This repository contains the code and configuration for pretraining the EfficientViT-B4 model on the ImageNet-1k dataset. The model is designed for efficient vision processing with optimized performance and resource utilization.
Clone the repository and install the required dependencies:
git clone https://github.com/anto18671/efficientvit-b4.r256.git
cd efficientvit-b4.r256
pip install -r requirements.txt
The dependencies include:
- PyTorch
- torchvision
- timm (PyTorch Image Models)
- Hugging Face
datasets
- torchsummary
- tqdm
The pretraining uses the ImageNet-1k dataset, which consists of 1.2 million images across 1000 categories. The dataset is automatically loaded using Hugging Face's datasets
library.
To start the pretraining process, make sure you have the following prerequisites:
-
GPU Support: The pretraining is optimized to run on systems with NVIDIA GPUs. Ensure CUDA and the necessary drivers are installed on your machine.
- CUDA Version: 12.4 (or compatible version)
- CuDNN: Version 9
-
Environment Setup:
- Ensure the correct version of PyTorch with GPU support is installed.
- Your system should have enough GPU memory to handle the specified batch size. Modify the batch size if necessary.
-
Hugging Face Authentication:
- You will need to authenticate with Hugging Face to access the ImageNet-1k dataset. Set your Hugging Face token in the environment:
export HUGGINGFACE_TOKEN=<your_huggingface_token>
Once the environment is set up, and the GPU is ready, run the pre.py
script to begin pretraining:
python pre.py
This script will:
- Initialize the EfficientViT-B4 model.
- Set up the data pipelines with transformations (resizing, augmentation, normalization).
- Configure the optimizer (AdamW) and the learning rate scheduler.
- Start pretraining from scratch or resume from the last saved checkpoint if any.
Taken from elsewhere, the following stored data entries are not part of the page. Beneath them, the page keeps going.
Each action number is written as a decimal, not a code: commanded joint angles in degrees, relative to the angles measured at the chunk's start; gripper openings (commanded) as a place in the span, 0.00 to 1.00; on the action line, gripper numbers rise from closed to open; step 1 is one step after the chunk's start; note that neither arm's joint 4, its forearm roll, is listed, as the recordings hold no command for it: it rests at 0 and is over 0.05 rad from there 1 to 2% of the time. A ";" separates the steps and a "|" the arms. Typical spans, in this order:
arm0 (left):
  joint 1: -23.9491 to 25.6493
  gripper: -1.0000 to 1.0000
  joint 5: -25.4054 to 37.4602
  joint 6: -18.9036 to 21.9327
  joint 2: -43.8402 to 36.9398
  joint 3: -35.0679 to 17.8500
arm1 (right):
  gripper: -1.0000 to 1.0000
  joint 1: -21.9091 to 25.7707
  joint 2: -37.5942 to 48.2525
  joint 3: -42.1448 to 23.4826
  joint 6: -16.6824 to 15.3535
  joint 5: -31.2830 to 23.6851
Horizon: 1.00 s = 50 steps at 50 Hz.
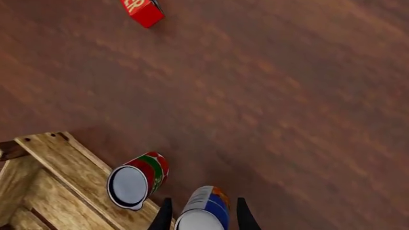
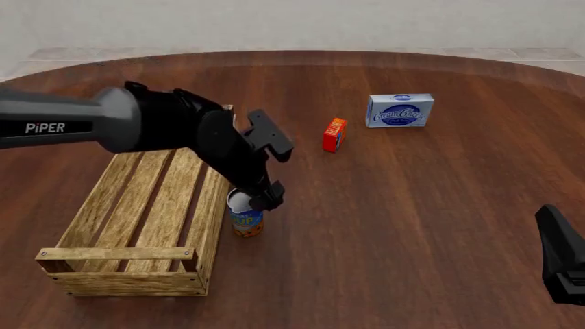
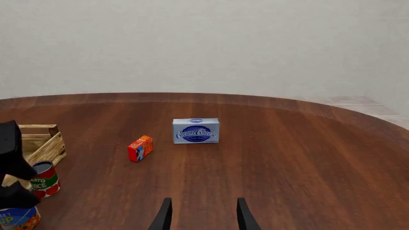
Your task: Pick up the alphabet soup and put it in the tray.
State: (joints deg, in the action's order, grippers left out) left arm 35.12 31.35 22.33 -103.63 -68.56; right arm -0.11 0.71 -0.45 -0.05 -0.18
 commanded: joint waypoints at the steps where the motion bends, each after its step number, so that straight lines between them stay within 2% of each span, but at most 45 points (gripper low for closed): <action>1: -0.43 1.00 -0.60 -0.10 -1.25 0.20 | 1.00 0.10 -0.12 0.02 0.04 -0.02; 25: -2.66 1.00 -1.01 1.43 -4.45 -0.32 | 1.00 0.09 -0.13 0.02 0.05 -0.02; 38: -0.61 1.00 -1.37 -0.40 -5.08 0.14 | 1.00 0.10 -0.13 0.02 0.05 -0.02; 49: -1.70 1.00 -0.88 0.44 -5.69 -0.53 | 1.00 0.09 -0.12 0.02 0.02 -0.02; 50: -1.66 0.00 -0.85 0.34 -5.68 -0.56 | 1.00 0.10 -0.13 0.02 0.04 -0.02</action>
State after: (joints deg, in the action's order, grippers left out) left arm 33.58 30.62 22.62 -108.73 -69.15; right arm -0.11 0.71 -0.45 -0.06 -0.18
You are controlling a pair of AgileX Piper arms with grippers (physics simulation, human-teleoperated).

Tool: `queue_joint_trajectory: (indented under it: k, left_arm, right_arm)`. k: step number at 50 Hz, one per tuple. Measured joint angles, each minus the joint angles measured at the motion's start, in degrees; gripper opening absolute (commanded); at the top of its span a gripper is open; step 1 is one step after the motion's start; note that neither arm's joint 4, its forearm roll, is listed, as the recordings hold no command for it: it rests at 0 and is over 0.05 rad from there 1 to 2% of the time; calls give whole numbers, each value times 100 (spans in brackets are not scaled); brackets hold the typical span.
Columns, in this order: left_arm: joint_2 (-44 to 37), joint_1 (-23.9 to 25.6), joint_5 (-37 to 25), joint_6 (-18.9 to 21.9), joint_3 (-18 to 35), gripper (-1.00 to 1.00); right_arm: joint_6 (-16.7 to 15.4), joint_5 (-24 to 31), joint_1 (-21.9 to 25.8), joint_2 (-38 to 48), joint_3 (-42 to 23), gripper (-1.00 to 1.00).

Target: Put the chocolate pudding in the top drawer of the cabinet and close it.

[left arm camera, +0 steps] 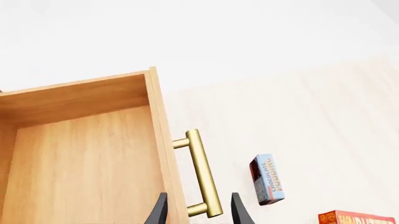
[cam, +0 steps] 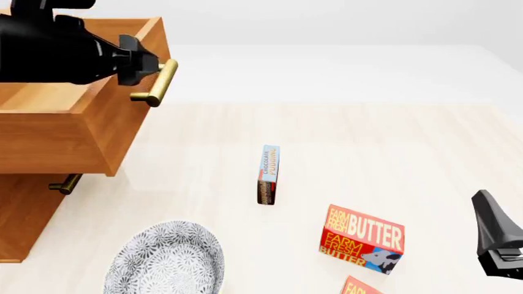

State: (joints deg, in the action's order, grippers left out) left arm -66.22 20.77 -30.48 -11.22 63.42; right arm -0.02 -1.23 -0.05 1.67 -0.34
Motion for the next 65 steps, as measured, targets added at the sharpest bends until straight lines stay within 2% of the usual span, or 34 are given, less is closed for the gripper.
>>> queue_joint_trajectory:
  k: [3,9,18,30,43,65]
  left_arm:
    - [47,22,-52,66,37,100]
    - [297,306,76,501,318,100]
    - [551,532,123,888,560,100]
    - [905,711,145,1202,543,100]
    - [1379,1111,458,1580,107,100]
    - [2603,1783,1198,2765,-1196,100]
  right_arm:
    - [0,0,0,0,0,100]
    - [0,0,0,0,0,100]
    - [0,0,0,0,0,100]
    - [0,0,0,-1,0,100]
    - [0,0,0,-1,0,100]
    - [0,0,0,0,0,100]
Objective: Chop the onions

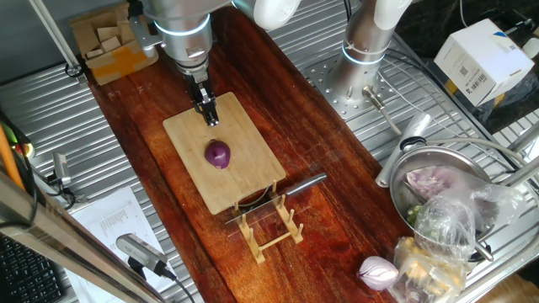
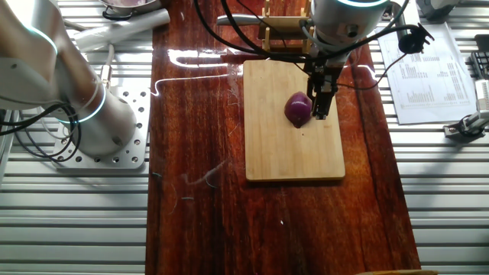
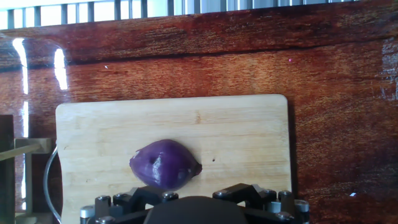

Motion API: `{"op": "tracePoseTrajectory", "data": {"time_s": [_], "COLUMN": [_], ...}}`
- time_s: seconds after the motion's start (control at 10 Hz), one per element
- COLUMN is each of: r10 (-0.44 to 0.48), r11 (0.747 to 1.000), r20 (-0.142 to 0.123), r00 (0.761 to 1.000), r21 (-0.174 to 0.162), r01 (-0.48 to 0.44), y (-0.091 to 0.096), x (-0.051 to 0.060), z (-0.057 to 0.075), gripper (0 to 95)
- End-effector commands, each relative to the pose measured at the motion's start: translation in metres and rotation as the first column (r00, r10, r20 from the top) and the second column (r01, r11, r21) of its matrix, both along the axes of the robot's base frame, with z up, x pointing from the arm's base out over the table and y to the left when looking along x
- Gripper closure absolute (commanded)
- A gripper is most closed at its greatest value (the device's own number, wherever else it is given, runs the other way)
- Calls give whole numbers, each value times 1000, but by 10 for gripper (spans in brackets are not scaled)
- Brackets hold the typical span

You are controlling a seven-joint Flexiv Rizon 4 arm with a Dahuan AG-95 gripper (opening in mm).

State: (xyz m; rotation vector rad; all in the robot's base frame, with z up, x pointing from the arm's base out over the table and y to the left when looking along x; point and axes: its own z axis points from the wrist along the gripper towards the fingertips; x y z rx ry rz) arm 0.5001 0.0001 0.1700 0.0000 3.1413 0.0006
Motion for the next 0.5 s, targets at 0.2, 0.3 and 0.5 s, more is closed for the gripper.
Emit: {"op": "tracePoseTrajectory", "data": {"time_s": [0.2,0.3,0.5], "r10": [29,29,29], "r11": [1000,1000,999], "r20": [8,8,10], "r00": [1000,1000,1000], "r21": [11,11,17], "r01": [-29,-29,-29], "y": [-1,-1,0], "x": [-3,-3,-3], "z": [-2,-2,-2], "gripper": [950,950,950]}}
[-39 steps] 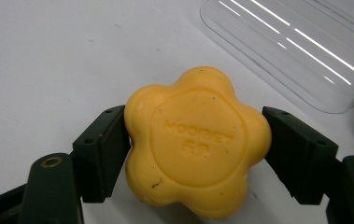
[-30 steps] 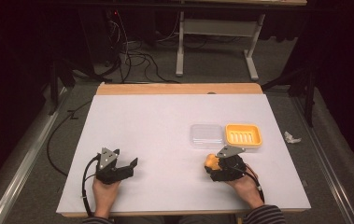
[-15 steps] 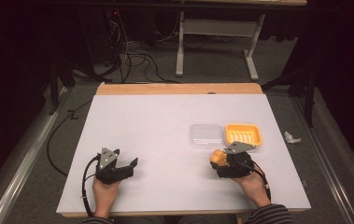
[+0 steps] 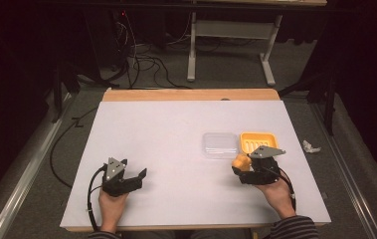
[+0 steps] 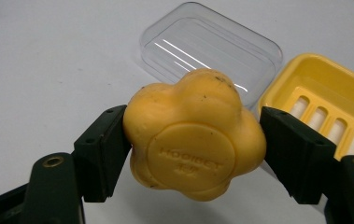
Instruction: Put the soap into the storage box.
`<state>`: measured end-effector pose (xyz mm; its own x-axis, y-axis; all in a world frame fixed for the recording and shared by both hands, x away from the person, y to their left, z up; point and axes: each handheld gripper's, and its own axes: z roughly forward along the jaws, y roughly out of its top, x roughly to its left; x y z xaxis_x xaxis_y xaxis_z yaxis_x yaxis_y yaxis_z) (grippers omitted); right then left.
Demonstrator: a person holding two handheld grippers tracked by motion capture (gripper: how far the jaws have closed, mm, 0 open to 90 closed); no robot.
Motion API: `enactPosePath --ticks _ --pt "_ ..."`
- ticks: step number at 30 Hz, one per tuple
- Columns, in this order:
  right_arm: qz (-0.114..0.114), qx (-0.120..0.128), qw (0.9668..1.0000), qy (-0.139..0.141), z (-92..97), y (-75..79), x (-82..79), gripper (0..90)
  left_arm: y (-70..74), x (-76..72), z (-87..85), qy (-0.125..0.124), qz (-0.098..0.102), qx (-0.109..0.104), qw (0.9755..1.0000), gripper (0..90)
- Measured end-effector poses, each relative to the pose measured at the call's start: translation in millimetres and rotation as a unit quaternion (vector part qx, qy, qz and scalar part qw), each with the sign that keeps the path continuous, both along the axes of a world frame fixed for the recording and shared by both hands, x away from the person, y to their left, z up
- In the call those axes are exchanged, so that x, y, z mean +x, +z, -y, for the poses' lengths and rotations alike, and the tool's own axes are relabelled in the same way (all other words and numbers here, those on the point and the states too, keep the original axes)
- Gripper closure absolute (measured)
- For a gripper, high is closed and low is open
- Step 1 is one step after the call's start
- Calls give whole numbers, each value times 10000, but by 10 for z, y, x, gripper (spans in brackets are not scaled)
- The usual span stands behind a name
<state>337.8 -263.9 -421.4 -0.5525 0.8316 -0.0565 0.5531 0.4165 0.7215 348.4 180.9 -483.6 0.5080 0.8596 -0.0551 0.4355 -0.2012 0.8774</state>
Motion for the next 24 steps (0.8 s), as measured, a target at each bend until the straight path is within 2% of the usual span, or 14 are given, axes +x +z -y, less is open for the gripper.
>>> enactPosePath --ticks 11,24 --pt "71 166 9994 -303 178 100 106 271 0 0 2 1 -6 9 10000 187" --pt "11 178 9987 -483 286 122 202 273 -1 1 4 1 -1 23 10000 187"
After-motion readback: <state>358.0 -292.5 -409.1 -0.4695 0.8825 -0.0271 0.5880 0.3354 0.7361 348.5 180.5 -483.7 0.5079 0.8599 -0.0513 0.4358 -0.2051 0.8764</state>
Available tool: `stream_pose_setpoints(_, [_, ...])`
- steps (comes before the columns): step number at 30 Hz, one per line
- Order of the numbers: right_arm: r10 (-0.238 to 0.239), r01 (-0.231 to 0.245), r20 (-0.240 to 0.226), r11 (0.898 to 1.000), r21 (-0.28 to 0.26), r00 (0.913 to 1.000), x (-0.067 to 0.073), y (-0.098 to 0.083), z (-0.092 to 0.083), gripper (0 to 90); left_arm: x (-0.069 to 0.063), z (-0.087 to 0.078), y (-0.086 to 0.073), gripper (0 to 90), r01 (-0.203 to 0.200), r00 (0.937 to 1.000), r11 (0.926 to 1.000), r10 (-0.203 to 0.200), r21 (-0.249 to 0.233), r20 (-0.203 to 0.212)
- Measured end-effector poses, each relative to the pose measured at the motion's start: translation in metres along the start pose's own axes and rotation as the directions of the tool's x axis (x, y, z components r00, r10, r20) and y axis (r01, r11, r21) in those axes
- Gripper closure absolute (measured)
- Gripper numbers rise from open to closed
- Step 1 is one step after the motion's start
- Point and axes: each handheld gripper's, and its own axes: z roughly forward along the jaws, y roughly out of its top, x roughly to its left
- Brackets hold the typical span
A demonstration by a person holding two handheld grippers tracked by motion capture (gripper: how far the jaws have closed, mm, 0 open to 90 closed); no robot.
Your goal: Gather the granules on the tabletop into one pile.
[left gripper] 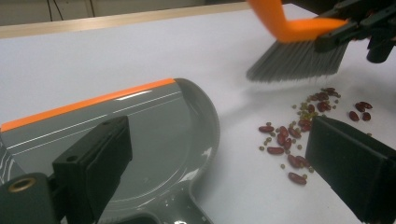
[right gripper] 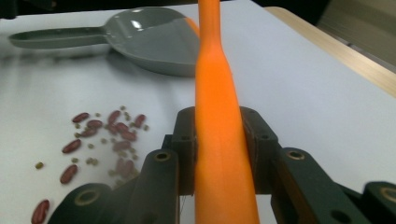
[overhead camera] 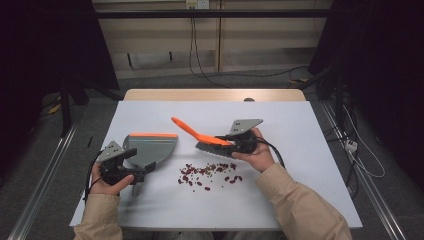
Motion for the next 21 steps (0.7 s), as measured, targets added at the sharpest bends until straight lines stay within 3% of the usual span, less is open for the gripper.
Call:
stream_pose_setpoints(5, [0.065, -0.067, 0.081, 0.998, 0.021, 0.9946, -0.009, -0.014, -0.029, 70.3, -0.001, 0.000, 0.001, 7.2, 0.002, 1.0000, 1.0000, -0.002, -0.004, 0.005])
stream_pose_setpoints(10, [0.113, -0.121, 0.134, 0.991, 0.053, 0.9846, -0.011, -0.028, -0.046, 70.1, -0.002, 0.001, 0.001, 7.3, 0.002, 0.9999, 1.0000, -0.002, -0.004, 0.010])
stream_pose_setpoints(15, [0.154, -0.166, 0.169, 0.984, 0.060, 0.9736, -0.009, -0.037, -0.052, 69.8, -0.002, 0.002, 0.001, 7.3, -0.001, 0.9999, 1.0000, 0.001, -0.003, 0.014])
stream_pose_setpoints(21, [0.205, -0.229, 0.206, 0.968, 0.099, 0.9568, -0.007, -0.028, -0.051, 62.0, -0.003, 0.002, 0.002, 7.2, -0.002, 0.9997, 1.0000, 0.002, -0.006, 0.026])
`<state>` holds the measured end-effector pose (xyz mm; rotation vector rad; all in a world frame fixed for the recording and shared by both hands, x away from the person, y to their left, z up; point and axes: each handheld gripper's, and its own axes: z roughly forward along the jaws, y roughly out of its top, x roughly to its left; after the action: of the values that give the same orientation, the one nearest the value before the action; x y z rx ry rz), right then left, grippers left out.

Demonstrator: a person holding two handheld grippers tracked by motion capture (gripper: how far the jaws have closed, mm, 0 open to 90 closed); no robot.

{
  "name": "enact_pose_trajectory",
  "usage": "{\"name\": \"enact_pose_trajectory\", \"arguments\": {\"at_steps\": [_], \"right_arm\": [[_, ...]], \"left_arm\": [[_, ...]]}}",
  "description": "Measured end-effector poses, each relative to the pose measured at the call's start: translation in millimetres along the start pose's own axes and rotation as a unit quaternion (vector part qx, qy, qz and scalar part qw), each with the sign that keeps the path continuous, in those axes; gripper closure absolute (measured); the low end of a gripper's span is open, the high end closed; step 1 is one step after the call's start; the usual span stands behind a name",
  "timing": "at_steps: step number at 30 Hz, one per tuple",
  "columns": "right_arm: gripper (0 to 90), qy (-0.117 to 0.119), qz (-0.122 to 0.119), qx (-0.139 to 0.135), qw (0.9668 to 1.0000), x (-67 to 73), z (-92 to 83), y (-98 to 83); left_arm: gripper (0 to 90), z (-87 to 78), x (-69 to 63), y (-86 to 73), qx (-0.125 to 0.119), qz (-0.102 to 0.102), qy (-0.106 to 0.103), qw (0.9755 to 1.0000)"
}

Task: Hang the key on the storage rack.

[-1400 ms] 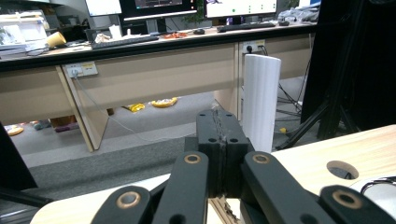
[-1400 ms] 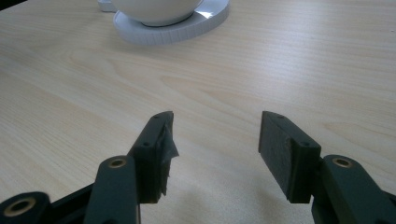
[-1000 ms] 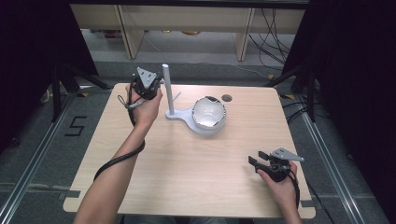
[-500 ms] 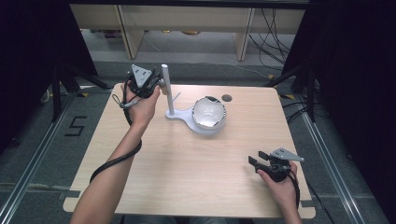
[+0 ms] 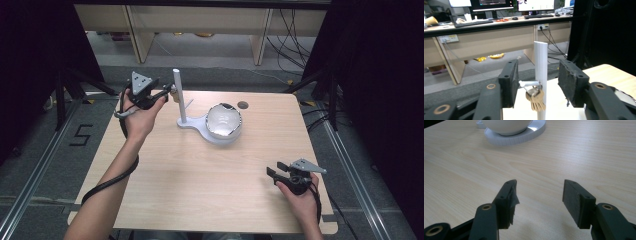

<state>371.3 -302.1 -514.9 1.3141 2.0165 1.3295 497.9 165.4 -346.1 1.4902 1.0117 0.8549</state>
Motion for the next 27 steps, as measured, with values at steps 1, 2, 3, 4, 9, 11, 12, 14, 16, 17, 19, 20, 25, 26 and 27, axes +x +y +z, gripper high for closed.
{"name": "enact_pose_trajectory", "arguments": {"at_steps": [1, 2, 3, 4, 9, 11, 12, 14, 16, 17, 19, 20, 25, 26, 27], "right_arm": [[45.7, -0.005, -0.001, 0.002, 1.0000, -0.2, -0.4, 0.1], [45.8, -0.006, 0.006, 0.009, 0.9999, 0.3, -1.4, 0.4], [45.8, -0.003, 0.008, 0.012, 0.9999, -0.3, -1.7, 0.7], [45.8, -0.005, 0.005, 0.008, 0.9999, -1.2, -1.5, 0.6], [45.8, -0.001, 0.005, 0.010, 0.9999, -1.5, -0.9, 0.8], [45.9, 0.000, 0.004, 0.012, 0.9999, -1.4, -0.8, 0.9], [45.9, -0.001, 0.004, 0.012, 0.9999, -1.3, -0.8, 0.9], [45.9, 0.002, 0.020, 0.006, 0.9998, 1.5, 0.3, 0.1], [45.9, -0.006, -0.001, 0.015, 0.9999, -1.5, -1.3, 1.0], [45.9, -0.005, -0.001, 0.011, 0.9999, -1.6, -0.3, 0.6], [45.9, -0.009, 0.014, 0.013, 0.9998, 1.0, -0.8, 0.4], [45.9, -0.005, 0.031, 0.021, 0.9993, 3.7, -1.7, 0.7], [45.9, -0.007, -0.001, 0.015, 0.9999, 1.1, 0.9, 1.0], [45.9, -0.008, 0.001, 0.019, 0.9998, 1.6, 0.8, 1.1], [45.9, -0.005, 0.002, 0.016, 0.9999, 1.6, 1.8, 0.9]], "left_arm": [[48.8, -3.0, 0.6, -0.3, -0.002, -0.001, -0.001, 1.0000], [48.1, -6.1, 1.1, -0.1, -0.001, 0.000, -0.002, 1.0000], [47.3, -9.6, 1.8, 0.5, 0.000, 0.002, -0.003, 1.0000], [46.5, -11.8, 2.4, 0.9, 0.000, 0.003, -0.003, 1.0000], [43.9, -24.7, 4.7, 3.4, 0.005, 0.010, -0.007, 0.9999], [43.2, -28.5, 4.9, 3.5, 0.007, 0.012, -0.011, 0.9999], [42.8, -31.1, 5.1, 3.5, 0.009, 0.013, -0.012, 0.9998], [42.0, -36.4, 5.8, 2.7, 0.014, 0.014, -0.017, 0.9997], [41.6, -41.9, 7.5, 1.6, 0.014, 0.020, -0.018, 0.9995], [41.5, -44.8, 8.4, 0.8, 0.014, 0.019, -0.018, 0.9996], [40.9, -51.0, 10.6, -0.9, 0.014, 0.020, -0.018, 0.9996], [40.8, -54.1, 11.8, -1.9, 0.018, 0.017, -0.021, 0.9995], [37.2, -70.3, 17.3, -9.5, 0.023, 0.013, -0.023, 0.9994], [36.8, -73.9, 18.2, -11.3, 0.022, 0.016, -0.021, 0.9994], [36.5, -77.5, 19.0, -13.4, 0.021, 0.021, -0.021, 0.9993]]}}
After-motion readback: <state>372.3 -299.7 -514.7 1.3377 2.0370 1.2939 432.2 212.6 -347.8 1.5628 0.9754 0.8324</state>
If you're using Docker for pretraining, follow these steps:
-
Pull the Docker Image:
docker pull ghcr.io/anto18671/efficientvit-b4.r256:latest
-
Run the Docker Container with GPU Support:
docker run --gpus all --env HUGGINGFACE_TOKEN=<your_huggingface_token> ghcr.io/anto18671/efficientvit-b4.r256:latest
Ensure that the Docker setup has GPU support enabled. Use the --gpus all
flag to allow Docker to utilize the available GPUs.
- Best model: Automatically saved whenever the validation accuracy improves.
- Last checkpoint: Saved at the end of each epoch to allow resuming from the most recent state.
The EfficientViT-B4 model is part of the EfficientViT family, designed for optimal speed and accuracy in vision tasks. This implementation uses custom configuration settings to balance computational efficiency and model performance.
- Model architecture: EfficientViT-B4
- Input size: 256x256 pixels
- Pretraining: The model is trained from scratch, with no initial weights.
- Optimizer: AdamW with weight decay
- Learning Rate: 1e-4 (with exponential decay)
- Batch Size: 42 (adjustable based on GPU memory)
- Gradient Accumulation: 3 steps to control memory usage
- Epochs: 16
- Data Augmentation: Resize, Color Jitter, Random Horizontal Flip, and Normalization
If pretraining is interrupted, the script will automatically resume from the last checkpoint. The model, optimizer, and scheduler states are restored from the latest saved checkpoint.
During pretraining, validation is performed at the end of each epoch to evaluate the model's performance. Metrics such as loss and accuracy are logged and tracked.
This project is licensed under the MIT License. See the LICENSE file for more details.